Boldly, Sister Margaret has reached out from the beginning. In October 1977, as she began her work for addicts, Sister Margaret and Ridgeview sponsored the first Clergy Day at the Smyrna center. “That first year 27 attended,” remembers Sister. “Last year 109 were present. And the attitudes have greatly changed. The disease concept of chemical dependency has grown in everyone’s experience.”

Sister tells the story of a prominent local minister who attended a seminar at Ridgeview some years ago and when thanking the staff for the enlightening experience of the day repeated his own belief that their patients had to be helped to get rid of their “bad habits.”

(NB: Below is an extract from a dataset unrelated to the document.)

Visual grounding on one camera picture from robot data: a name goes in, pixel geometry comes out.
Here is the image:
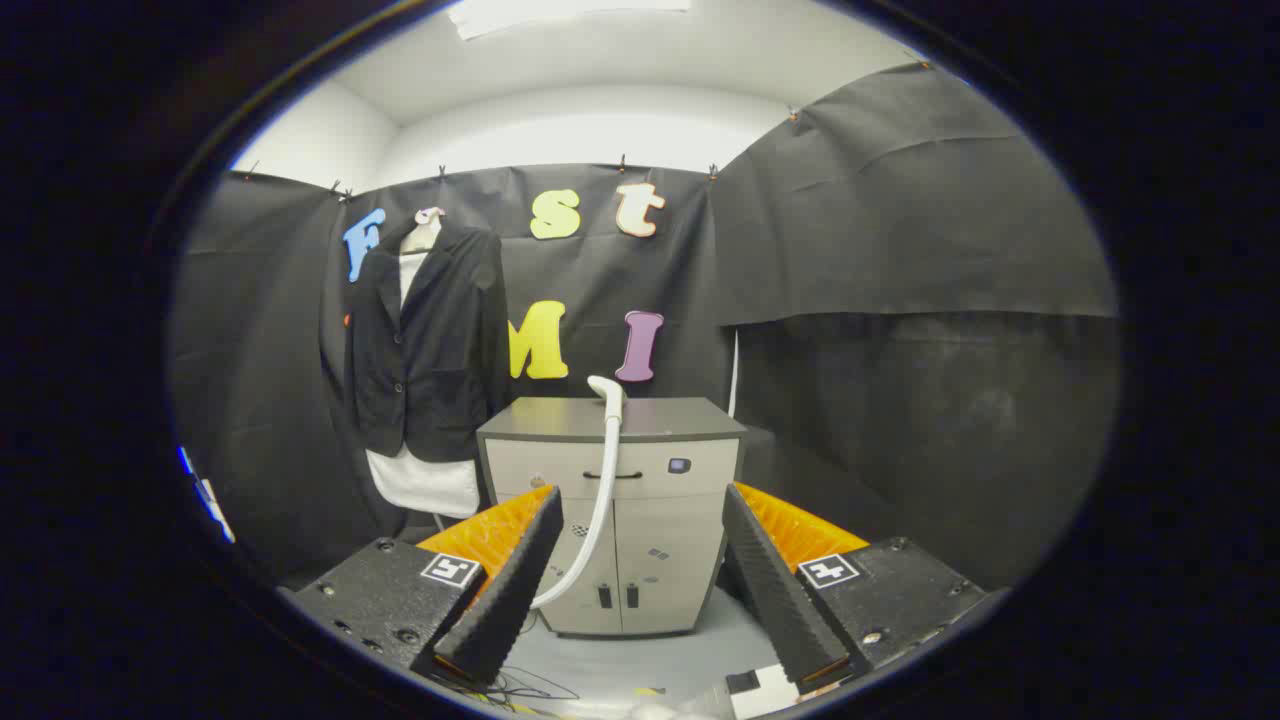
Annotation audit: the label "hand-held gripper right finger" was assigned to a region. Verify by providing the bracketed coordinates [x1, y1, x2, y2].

But Sister is quick to withhold blaming the clergy. “Dr. Talbot has special concern for fellow doctors,” says Sister Margaret. “The medical profession is still slow to treat addiction as a disease. But he reaches out to them with the message and many of his patients here at Ridgeview are impaired physicians from across the nation and Canada. It is amazing. Acceptance can be slow.”

Sister Margaret has those facts about addiction at the tips of her fingers, facts that we all dread to hear. Doctors liberally prescribing Valium and Librium and a host of other drugs to housewives and pressurized business people until the line of addiction has been crossed.

Drugstores peddling non-prescription drugs, pills and remedies at a lively rate to victims who eventually go under to the chemical. “Ridgeview Institute through its program and its aftercare, which often includes supervised half-way houses, carries the message that these broken lives are victims of a disease. The moralist and the medics are beginning to see it.”

Last year some of Sister Margaret’s former patients spoke to the gathered clergy. “That is always an experience,” says Sister Margaret. “One of our recovering addicts really put it well last year when he said that each time he looked for a pamphlet on addiction at his church, he found it lined up with the books on immorality. It was on the rack with all the ‘shall nots.’ The addict is not evil, he is sick.”

Sister Margaret knows that recovery can be the most courageous path any human being can travel.

“We understand that,” says this well-adjusted professional religious woman. “If clergy also understand it, so will the flock. Very often in the past as the patient left he would say ‘I don’t want to go back to church, Sister. They just would not understand.’ Well, that attitude is changing. We see it--it’s changing.”

Clergy Day at Ridgeview is being planned once more. Sister Margaret is preparing to invite clergy from across the metro area to this experience of education on Tuesday, Oct. 13. “It has been a deepening experience for us all in the past,” says Sister. “This year will be beneficial too.”

If attitudes among professionals, including clergy, are changing concerning the disease aspect of addiction, then Ridgeview Institute and centers like it can be thanked for this ministry.

And Margaret Cooney, a Catholic Sister for this time of growth, is a vital part of that rich outreach.